* Your instructions *
From the data below, tally each line that has "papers" in it, then give that tally without comment.
* * * * * * * * *
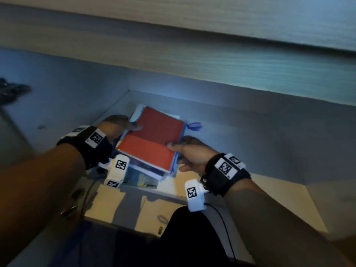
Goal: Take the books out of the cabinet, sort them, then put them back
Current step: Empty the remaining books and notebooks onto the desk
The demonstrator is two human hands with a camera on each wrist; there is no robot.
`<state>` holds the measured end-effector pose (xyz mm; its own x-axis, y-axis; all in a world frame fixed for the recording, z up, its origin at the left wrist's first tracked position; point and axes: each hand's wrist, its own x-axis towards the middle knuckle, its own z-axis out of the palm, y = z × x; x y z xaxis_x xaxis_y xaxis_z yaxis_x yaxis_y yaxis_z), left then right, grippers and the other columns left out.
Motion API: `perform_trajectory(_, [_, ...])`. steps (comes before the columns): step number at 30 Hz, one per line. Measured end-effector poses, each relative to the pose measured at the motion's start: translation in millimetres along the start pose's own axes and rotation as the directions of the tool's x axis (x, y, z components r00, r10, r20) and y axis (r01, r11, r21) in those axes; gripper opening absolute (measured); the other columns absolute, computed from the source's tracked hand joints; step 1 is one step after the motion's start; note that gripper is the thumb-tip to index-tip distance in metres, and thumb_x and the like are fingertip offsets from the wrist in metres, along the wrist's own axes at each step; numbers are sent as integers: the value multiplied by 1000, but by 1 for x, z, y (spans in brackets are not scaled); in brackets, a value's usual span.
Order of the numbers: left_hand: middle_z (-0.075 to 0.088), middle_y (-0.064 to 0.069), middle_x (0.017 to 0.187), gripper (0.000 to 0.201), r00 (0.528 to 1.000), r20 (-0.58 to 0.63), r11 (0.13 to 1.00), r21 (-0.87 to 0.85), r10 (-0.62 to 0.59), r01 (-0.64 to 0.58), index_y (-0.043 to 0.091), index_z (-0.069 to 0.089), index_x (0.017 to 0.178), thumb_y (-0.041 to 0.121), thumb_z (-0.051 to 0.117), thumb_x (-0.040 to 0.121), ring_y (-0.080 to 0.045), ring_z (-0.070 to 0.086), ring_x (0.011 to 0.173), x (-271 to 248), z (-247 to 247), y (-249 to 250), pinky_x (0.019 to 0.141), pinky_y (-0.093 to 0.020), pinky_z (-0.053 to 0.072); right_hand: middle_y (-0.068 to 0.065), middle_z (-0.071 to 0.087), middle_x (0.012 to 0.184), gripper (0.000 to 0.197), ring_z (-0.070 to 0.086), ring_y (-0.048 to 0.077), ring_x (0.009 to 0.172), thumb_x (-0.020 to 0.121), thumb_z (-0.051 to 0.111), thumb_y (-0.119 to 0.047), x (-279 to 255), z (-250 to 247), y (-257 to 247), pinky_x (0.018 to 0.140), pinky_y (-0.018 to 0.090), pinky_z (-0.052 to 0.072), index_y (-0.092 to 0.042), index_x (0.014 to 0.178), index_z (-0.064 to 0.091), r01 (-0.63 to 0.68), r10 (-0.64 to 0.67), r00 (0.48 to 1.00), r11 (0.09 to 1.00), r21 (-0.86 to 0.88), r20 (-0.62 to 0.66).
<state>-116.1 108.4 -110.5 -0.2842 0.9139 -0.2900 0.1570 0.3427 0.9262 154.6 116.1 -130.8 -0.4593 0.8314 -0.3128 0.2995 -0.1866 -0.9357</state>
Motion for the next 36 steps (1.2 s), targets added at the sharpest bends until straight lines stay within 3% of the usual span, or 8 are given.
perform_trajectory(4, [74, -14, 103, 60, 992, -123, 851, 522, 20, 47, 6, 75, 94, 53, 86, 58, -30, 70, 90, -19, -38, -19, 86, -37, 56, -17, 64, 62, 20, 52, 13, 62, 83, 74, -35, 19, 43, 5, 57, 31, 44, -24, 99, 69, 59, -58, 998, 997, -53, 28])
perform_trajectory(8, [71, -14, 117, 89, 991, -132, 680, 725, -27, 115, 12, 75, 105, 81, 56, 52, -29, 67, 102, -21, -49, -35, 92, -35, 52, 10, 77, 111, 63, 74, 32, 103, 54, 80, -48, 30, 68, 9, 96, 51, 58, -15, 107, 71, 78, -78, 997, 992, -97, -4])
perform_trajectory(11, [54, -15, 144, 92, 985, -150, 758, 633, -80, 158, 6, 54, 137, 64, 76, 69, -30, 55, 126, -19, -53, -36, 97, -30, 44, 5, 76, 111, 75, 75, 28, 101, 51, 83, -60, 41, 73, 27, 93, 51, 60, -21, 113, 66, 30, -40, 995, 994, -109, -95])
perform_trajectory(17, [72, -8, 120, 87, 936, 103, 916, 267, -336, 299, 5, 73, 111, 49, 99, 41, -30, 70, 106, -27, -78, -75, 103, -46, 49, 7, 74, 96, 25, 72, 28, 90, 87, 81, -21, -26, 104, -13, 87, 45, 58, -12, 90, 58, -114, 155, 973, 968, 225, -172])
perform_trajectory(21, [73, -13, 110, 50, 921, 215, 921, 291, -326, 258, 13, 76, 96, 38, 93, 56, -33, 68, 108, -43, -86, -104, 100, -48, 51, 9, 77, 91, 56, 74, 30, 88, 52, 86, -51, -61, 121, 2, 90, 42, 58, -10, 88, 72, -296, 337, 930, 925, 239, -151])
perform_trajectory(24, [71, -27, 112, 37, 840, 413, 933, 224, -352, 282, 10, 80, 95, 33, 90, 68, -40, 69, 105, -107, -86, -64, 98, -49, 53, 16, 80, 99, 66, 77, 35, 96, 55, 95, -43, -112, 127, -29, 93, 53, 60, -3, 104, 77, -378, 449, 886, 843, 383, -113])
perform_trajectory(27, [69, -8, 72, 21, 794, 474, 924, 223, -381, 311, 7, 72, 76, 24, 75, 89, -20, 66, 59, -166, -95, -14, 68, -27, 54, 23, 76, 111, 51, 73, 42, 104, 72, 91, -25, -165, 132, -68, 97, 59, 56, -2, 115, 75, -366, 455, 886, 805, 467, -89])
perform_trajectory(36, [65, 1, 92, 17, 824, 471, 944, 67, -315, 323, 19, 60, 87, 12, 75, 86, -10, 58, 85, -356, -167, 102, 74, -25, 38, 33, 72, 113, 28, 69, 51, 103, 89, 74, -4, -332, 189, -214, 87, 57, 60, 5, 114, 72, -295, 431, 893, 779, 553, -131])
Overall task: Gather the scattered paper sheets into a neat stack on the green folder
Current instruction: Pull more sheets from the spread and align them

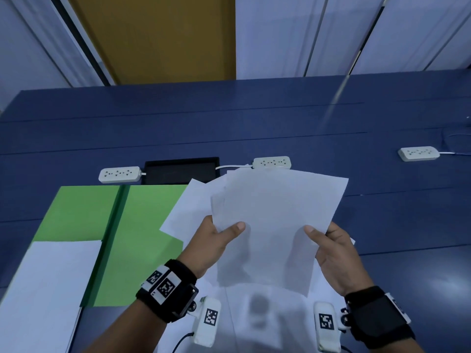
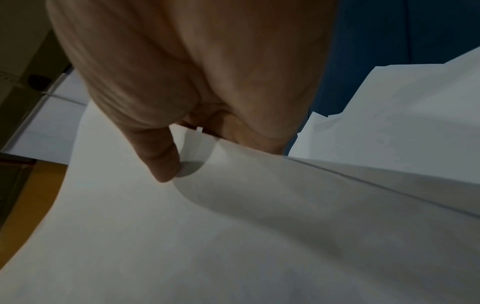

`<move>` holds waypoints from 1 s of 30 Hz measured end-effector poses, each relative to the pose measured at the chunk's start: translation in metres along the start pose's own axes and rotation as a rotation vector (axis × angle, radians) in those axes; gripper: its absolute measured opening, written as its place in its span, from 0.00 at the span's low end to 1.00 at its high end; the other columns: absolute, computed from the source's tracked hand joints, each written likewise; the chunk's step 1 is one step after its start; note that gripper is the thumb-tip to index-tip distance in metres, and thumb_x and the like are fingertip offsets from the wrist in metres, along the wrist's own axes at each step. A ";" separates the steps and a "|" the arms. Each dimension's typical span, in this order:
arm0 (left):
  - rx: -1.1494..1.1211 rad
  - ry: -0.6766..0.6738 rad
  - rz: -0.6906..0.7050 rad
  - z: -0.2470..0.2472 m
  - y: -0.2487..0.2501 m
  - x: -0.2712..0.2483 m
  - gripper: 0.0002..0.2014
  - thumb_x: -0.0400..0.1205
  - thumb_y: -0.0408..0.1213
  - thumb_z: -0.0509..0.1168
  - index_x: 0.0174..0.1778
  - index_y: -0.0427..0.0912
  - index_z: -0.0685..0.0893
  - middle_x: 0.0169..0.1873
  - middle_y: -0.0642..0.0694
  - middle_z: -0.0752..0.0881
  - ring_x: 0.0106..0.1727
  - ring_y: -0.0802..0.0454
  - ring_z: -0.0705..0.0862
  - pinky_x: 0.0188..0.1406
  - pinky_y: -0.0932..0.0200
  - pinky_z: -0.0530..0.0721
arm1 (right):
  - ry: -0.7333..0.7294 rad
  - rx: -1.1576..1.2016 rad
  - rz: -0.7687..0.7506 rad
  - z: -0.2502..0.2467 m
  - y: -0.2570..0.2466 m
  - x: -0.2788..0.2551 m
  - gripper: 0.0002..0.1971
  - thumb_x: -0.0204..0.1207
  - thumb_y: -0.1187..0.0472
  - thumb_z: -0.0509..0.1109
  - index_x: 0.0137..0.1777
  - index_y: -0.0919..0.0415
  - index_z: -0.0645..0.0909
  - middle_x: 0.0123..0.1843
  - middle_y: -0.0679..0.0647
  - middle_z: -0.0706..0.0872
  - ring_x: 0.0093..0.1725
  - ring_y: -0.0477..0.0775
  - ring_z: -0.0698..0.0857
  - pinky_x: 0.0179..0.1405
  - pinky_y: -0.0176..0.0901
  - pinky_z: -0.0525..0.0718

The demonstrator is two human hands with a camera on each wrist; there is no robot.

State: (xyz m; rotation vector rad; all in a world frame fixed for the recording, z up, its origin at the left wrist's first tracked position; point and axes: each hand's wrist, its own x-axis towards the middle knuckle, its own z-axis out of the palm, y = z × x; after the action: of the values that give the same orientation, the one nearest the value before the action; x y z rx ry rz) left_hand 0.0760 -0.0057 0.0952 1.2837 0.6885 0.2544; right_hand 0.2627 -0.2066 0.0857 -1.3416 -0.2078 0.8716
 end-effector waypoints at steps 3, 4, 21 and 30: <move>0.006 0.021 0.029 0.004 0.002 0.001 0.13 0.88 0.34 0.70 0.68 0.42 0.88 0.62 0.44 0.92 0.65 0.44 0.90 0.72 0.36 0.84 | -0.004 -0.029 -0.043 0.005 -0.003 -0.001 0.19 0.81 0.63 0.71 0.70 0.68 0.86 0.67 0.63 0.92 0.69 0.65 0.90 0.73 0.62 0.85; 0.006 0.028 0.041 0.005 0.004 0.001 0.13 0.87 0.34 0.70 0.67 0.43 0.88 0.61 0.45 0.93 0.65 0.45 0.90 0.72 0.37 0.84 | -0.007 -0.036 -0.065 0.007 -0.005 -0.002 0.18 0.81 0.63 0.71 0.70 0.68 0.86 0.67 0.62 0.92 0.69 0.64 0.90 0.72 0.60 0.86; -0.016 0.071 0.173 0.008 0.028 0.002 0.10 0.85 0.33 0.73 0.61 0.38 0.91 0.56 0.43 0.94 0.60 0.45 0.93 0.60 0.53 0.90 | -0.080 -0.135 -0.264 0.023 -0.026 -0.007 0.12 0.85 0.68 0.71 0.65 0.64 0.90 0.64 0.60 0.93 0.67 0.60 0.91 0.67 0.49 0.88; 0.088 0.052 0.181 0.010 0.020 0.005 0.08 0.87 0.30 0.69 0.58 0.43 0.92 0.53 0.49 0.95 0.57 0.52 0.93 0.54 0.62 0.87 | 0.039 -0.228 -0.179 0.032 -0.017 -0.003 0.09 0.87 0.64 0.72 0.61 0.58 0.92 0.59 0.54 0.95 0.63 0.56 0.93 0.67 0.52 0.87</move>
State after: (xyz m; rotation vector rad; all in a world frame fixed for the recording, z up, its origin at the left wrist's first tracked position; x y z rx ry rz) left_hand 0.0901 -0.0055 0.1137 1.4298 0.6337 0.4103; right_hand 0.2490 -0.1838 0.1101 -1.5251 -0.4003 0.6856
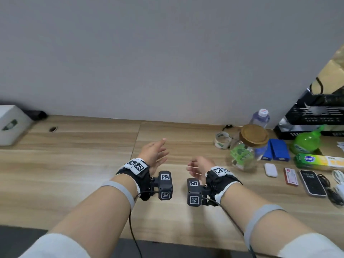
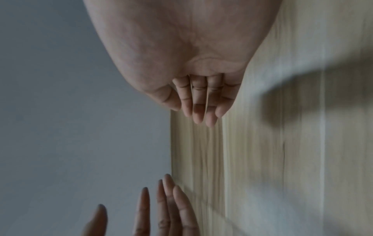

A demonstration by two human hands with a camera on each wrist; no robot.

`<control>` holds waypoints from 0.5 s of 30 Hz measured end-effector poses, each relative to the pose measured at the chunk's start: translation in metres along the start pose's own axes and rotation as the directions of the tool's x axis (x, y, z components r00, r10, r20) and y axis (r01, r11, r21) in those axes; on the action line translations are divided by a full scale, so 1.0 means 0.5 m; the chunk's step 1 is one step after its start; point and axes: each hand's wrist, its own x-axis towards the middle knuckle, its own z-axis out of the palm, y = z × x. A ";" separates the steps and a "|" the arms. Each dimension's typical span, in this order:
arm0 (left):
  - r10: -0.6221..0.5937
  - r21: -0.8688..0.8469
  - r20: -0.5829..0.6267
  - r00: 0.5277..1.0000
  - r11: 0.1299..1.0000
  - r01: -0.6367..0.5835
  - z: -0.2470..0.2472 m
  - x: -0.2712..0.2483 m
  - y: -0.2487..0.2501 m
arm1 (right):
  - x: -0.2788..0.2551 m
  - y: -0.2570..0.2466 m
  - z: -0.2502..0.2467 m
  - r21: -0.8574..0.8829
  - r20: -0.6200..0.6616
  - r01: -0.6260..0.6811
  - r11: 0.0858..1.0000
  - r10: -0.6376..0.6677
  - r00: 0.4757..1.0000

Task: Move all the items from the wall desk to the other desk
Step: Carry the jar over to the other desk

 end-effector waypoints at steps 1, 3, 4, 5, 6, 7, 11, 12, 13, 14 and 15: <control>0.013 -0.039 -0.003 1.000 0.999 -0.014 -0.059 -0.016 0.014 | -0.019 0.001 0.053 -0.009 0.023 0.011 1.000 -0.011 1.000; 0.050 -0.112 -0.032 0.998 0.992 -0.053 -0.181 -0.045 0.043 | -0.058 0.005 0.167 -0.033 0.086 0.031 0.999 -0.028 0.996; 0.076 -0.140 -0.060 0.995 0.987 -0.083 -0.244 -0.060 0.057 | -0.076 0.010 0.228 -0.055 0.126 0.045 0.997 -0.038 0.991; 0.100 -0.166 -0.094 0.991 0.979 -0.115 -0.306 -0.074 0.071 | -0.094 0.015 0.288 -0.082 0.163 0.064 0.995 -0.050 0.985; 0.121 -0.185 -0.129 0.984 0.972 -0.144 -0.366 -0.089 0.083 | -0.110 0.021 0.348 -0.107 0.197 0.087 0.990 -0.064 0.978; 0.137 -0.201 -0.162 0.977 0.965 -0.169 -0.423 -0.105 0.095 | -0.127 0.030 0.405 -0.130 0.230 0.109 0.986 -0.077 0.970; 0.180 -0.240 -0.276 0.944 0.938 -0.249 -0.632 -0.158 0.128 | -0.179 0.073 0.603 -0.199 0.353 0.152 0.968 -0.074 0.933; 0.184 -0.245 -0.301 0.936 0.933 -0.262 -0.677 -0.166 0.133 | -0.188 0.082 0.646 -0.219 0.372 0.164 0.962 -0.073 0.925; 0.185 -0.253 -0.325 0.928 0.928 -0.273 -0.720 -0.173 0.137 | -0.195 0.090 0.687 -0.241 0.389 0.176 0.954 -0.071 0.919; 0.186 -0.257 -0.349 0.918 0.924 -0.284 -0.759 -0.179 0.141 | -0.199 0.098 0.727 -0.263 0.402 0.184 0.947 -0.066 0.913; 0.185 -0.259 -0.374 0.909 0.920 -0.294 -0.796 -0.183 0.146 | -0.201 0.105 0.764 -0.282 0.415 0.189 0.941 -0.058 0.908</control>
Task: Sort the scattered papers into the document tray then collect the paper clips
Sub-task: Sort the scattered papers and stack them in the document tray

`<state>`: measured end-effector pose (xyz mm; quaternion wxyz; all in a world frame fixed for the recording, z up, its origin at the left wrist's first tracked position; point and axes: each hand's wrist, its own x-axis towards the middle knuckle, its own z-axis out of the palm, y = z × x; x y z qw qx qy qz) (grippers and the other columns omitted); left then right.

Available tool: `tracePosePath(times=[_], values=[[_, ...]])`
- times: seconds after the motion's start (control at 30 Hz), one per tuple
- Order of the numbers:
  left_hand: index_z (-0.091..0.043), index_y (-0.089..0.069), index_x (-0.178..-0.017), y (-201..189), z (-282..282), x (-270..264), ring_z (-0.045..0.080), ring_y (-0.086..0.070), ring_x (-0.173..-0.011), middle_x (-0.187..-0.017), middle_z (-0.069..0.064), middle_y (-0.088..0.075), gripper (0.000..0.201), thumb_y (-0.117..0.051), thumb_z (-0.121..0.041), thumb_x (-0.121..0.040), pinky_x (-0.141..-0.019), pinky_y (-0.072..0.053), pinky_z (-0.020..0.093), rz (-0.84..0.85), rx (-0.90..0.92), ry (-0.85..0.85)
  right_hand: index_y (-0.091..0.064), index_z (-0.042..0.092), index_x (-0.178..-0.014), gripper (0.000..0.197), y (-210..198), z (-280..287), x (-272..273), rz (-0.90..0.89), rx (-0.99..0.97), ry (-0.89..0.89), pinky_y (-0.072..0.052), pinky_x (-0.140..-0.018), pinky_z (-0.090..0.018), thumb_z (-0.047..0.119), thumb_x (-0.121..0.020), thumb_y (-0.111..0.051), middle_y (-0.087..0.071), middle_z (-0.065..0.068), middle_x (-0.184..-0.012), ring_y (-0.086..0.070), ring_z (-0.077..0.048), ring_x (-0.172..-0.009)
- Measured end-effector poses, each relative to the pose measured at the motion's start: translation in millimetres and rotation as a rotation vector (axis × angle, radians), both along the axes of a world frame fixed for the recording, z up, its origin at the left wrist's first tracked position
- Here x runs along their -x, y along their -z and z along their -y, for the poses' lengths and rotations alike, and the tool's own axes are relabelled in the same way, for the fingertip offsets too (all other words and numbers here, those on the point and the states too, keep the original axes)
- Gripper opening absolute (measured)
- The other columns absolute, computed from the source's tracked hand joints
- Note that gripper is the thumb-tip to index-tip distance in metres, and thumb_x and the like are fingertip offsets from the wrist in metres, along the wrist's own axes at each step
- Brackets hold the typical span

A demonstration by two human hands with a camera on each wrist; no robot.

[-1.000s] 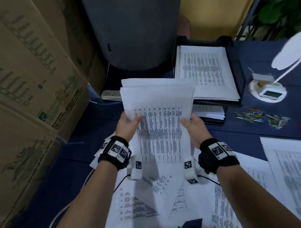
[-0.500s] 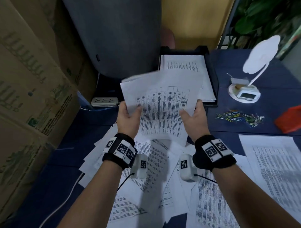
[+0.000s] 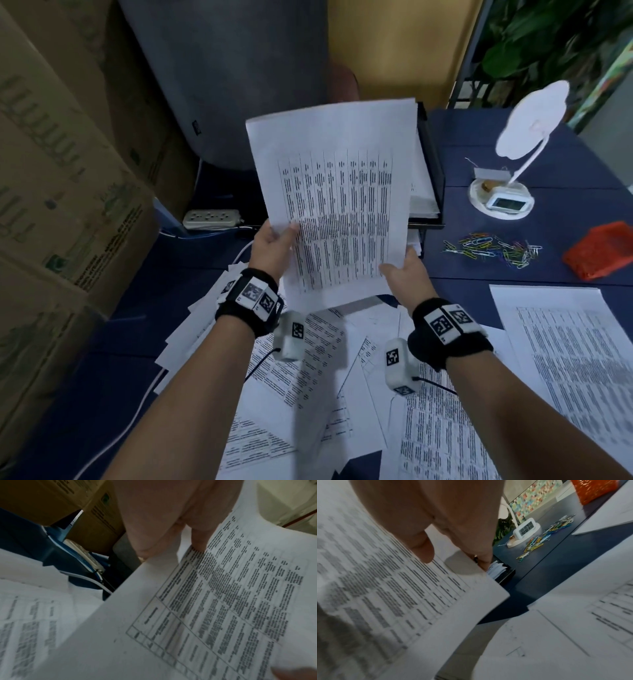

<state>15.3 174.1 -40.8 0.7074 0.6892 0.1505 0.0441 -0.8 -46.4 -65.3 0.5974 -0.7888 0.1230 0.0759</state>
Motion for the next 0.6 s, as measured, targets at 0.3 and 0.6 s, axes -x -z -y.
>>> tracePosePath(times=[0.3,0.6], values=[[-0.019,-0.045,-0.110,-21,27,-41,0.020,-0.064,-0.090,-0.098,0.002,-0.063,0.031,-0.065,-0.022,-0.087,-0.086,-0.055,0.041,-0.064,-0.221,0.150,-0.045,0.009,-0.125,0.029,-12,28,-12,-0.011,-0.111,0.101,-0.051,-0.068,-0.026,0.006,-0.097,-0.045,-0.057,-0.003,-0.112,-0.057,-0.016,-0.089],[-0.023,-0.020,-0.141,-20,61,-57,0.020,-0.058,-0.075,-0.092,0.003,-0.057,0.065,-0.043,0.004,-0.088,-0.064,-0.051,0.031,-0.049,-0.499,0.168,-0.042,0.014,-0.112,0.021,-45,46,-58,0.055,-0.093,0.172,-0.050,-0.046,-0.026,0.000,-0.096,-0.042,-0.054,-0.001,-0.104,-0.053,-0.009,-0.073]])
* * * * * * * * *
* Answer space *
2